Agrawal Deepak, Steinbok Paul, Cochrane D Douglas
Division of Pediatric Neurosurgery, Department of Pediatric Surgery, British Columbia's Children's Hospital, Children's and Women's Health Centre, Vancouver, BC, Canada.
Childs Nerv Syst. 2006 Apr;22(4):375-8. doi: 10.1007/s00381-005-1243-0. Epub 2005 Sep 27.
Isolated sagittal synostosis can be diagnosed easily on clinical grounds. This study was designed to determine if children could be operated on based solely on a clinical diagnosis or whether such an approach would result in any potentially unnecessary surgeries.
Records of 114 consecutive children operated on for isolated nonsyndromic sagittal synostosis over a 14-year period (1987-2000) were reviewed to see whether the clinical findings were in concordance with the intraoperative findings and histopathology of the sagittal suture.
The age at surgery ranged from 1.9 to 81.3 months (median 4.3 months). Preoperative skull radiographs were done in 78 children and computer tomography (CT) scans of the head in 12 children. One hundred percent of the skull radiographs and 83.3% of the CT scans were completed prior to referring the children to a pediatric neurosurgeon. CT scans confirmed the diagnosis in all patients in whom it was available. For the rest, pathology reports and/or operative records were available for 108 (94.7%) children and were confirmatory for sagittal craniosynostosis in all.
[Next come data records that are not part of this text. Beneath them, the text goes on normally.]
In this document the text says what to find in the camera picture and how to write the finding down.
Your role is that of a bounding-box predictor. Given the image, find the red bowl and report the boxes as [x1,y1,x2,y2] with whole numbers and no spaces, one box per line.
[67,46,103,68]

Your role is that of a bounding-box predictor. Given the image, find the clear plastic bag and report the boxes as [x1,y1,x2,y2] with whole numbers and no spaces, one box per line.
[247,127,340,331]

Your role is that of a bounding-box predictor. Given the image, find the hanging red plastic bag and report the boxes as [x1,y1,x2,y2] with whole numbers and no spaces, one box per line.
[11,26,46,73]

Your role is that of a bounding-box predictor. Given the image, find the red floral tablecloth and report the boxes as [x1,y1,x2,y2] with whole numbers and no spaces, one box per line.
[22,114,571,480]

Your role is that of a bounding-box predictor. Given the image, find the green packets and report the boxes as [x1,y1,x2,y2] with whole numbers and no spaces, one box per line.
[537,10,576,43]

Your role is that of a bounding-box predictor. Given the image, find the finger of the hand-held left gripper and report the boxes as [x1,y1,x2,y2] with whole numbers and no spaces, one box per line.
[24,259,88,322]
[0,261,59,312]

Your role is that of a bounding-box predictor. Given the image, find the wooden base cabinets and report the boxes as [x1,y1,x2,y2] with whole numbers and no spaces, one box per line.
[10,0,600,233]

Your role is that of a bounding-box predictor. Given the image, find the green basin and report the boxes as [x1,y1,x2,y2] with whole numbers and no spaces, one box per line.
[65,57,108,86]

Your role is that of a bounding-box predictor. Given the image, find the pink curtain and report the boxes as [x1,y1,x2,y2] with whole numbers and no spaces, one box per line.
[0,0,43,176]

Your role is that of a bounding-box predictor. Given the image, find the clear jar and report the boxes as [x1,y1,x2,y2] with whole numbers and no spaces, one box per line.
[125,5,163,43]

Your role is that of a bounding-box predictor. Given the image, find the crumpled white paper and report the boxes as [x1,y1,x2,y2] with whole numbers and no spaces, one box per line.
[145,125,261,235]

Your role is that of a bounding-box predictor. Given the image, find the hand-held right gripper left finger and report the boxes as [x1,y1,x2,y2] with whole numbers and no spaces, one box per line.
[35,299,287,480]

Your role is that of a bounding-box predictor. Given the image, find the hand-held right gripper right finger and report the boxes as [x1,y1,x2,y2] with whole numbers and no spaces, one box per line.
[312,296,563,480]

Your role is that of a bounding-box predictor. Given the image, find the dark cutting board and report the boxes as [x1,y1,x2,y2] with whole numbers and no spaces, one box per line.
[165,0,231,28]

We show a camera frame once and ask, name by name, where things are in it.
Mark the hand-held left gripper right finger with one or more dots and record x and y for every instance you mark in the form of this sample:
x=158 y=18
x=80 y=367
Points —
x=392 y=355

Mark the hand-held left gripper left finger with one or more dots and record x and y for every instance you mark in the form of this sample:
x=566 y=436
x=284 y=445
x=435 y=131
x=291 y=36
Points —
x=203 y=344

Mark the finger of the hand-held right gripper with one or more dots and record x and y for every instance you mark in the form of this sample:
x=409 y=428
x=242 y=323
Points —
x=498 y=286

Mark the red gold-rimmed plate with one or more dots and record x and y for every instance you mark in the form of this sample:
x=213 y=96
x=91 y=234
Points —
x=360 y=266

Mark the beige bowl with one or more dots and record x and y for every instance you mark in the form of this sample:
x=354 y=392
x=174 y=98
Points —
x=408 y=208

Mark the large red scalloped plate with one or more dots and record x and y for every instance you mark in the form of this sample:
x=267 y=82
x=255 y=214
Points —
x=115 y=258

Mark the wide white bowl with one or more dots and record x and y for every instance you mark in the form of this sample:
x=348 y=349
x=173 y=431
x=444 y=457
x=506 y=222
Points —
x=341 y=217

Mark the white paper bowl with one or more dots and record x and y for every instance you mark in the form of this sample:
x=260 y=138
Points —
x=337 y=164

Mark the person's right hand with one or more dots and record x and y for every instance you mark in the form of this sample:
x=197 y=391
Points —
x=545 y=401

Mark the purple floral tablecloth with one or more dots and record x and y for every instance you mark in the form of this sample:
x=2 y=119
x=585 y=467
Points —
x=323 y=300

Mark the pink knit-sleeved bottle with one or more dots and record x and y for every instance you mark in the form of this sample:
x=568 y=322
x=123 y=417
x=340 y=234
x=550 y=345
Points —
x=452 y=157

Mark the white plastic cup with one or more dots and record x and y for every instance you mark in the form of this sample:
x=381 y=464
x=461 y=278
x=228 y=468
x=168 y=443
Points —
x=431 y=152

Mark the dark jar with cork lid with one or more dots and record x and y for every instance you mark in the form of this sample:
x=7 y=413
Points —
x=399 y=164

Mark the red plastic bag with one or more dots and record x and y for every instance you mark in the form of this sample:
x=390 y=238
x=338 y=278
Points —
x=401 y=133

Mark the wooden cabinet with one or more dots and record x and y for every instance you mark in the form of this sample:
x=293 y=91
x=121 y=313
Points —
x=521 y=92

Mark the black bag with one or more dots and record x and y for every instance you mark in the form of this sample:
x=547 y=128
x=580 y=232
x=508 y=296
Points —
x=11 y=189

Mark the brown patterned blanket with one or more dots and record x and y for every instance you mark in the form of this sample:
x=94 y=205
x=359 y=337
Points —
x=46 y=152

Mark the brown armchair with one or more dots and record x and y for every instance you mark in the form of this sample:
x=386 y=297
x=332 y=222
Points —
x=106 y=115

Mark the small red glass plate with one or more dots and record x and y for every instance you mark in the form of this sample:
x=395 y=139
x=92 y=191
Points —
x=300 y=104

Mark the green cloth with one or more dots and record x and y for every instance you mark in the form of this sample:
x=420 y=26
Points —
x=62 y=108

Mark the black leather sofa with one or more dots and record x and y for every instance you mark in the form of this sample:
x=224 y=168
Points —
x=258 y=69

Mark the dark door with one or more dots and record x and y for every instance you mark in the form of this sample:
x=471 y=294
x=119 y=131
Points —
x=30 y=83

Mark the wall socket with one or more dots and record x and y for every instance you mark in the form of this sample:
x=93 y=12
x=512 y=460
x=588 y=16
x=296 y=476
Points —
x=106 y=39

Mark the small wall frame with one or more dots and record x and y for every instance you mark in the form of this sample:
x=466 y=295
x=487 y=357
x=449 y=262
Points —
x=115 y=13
Accurate diagnosis of isolated sagittal synostosis can be made clinically, and operative correction can proceed without a need for radiological investigations, unless the clinical features are not completely typical. This approach could result in significantly reduced radiation exposure for the developing brain and could provide economic benefits to health care providers.
单纯矢状缝早闭可通过临床依据轻松诊断。本研究旨在确定儿童是否仅基于临床诊断即可进行手术,或者这种方法是否会导致任何潜在的不必要手术。
回顾了14年间(1987 - 2000年)连续接受单纯非综合征性矢状缝早闭手术的114例儿童的记录,以查看临床发现是否与矢状缝的术中发现及组织病理学结果一致。
手术年龄范围为1.9至81.3个月(中位数4.3个月)。78例儿童进行了术前颅骨X线片检查,12例儿童进行了头部计算机断层扫描(CT)。在将儿童转诊至儿科神经外科医生之前,100%的颅骨X线片和83.3%的CT扫描已完成。所有可获得CT扫描的患者中,CT扫描均证实了诊断。其余患者中,108例(94.7%)儿童有病理报告和/或手术记录,所有这些均证实为矢状缝颅缝早闭。
单纯矢状缝早闭可通过临床准确诊断,除非临床特征不完全典型,否则手术矫正无需进行放射学检查即可进行。这种方法可显著减少发育中大脑的辐射暴露,并可为医疗服务提供者带来经济效益。